▸ **AIM OF THE TASK**:
The response should be the lines of the data, starting at the first and ending at the one that contains "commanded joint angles", copied without change.

▸ **GIVEN RECORDS**:
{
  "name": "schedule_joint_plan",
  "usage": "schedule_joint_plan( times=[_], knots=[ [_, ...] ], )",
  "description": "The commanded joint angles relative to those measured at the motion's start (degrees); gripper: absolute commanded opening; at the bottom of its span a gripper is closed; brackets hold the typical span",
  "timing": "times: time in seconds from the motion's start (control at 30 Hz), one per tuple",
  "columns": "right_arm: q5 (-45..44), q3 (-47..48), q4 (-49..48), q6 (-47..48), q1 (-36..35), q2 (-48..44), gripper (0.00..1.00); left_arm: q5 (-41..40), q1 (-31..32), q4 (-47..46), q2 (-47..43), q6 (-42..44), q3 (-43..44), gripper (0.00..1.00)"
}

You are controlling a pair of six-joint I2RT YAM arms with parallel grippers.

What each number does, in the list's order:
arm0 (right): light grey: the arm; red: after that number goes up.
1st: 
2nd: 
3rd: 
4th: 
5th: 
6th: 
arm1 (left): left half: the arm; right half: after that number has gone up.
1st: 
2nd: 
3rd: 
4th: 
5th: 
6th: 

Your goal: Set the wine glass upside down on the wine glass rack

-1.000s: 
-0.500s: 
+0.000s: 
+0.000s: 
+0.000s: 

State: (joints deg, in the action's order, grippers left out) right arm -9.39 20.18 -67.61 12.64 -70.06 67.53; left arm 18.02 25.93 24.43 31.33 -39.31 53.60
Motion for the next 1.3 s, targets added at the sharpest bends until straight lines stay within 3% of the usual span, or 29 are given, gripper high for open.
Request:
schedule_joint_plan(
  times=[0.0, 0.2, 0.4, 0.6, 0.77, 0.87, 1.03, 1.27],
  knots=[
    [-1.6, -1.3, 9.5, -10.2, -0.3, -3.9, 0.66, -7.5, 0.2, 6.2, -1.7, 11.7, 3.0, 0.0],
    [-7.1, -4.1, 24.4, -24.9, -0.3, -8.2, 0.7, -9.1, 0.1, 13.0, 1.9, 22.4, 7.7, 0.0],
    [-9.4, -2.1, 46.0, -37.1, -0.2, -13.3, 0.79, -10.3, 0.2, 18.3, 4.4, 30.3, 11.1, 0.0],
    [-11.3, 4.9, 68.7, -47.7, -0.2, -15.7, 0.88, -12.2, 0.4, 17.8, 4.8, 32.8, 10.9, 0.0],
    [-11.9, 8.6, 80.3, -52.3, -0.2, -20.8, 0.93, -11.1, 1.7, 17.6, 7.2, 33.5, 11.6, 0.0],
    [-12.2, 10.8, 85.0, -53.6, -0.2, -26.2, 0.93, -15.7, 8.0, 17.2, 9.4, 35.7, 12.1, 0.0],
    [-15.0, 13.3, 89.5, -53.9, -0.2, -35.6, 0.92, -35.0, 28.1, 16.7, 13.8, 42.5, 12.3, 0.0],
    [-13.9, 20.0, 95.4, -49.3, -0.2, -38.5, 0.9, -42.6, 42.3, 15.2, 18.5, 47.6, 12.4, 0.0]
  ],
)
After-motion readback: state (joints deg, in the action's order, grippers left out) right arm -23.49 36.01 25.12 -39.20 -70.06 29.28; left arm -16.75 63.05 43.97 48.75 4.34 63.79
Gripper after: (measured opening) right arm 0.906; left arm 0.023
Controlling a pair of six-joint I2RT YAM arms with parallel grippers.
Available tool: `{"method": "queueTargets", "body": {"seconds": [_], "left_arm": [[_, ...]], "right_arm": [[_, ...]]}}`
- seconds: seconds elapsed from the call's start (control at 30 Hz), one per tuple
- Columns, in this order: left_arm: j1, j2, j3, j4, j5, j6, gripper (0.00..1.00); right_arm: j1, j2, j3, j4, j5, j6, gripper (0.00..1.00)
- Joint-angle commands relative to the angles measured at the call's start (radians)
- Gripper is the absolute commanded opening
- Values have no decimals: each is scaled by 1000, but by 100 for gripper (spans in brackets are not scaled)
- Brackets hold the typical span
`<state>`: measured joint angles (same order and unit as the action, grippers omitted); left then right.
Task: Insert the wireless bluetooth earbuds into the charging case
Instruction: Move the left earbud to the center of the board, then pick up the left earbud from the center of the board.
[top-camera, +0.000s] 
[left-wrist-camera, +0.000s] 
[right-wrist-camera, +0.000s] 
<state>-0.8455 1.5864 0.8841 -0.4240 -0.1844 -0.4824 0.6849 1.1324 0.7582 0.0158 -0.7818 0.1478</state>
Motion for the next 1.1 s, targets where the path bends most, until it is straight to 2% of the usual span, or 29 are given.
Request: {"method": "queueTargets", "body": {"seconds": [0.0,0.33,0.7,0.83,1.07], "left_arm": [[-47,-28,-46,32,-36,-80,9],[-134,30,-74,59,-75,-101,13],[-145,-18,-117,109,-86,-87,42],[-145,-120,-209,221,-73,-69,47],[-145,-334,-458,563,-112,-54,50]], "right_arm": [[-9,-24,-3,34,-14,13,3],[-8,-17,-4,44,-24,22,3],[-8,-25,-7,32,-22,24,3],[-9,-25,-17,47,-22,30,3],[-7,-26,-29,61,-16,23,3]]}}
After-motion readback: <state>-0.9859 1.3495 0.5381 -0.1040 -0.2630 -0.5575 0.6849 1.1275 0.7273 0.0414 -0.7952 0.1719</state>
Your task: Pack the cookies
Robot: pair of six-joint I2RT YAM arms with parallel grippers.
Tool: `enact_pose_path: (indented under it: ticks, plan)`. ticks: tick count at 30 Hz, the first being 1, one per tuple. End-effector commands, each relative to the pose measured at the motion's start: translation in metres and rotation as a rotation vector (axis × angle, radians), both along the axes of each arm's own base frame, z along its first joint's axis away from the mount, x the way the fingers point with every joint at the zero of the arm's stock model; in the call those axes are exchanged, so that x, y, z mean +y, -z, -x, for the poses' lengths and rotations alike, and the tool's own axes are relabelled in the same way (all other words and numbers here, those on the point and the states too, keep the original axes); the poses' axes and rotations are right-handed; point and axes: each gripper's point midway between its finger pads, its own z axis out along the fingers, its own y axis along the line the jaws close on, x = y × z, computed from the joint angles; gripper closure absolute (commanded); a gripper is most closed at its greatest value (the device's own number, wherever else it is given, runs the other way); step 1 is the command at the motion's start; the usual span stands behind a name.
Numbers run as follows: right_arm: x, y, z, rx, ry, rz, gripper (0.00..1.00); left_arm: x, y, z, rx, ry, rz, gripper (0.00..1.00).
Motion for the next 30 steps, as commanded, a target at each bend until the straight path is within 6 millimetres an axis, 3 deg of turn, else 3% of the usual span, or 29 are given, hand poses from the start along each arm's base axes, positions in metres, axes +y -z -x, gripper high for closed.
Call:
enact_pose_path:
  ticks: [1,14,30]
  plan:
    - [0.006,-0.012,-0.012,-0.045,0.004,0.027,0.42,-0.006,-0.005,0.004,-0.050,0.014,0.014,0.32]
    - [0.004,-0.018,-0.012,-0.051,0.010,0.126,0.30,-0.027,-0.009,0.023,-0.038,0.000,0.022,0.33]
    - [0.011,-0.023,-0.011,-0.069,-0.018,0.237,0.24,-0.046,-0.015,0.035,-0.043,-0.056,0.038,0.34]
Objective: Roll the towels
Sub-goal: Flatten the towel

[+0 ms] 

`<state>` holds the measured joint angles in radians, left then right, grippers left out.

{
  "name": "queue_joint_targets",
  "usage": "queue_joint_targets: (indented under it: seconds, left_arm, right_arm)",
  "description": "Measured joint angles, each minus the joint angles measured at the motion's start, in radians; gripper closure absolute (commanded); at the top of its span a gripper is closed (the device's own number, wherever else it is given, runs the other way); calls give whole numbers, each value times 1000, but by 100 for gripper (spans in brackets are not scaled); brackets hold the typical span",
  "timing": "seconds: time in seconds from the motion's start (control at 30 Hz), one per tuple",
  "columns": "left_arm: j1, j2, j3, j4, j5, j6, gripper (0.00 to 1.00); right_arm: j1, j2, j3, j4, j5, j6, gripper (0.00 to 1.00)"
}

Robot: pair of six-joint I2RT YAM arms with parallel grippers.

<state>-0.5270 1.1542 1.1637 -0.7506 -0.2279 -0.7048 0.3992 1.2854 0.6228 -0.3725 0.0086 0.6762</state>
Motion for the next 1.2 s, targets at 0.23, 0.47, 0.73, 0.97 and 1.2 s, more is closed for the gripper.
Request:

▸ **ANSWER SECTION**:
{
  "name": "schedule_joint_plan",
  "usage": "schedule_joint_plan( times=[_], knots=[ [_, ...] ], )",
  "description": "The commanded joint angles relative to those measured at the motion's start (degrees); gripper: absolute commanded opening; at the bottom of its span a gripper is closed; brackets hold the typical span",

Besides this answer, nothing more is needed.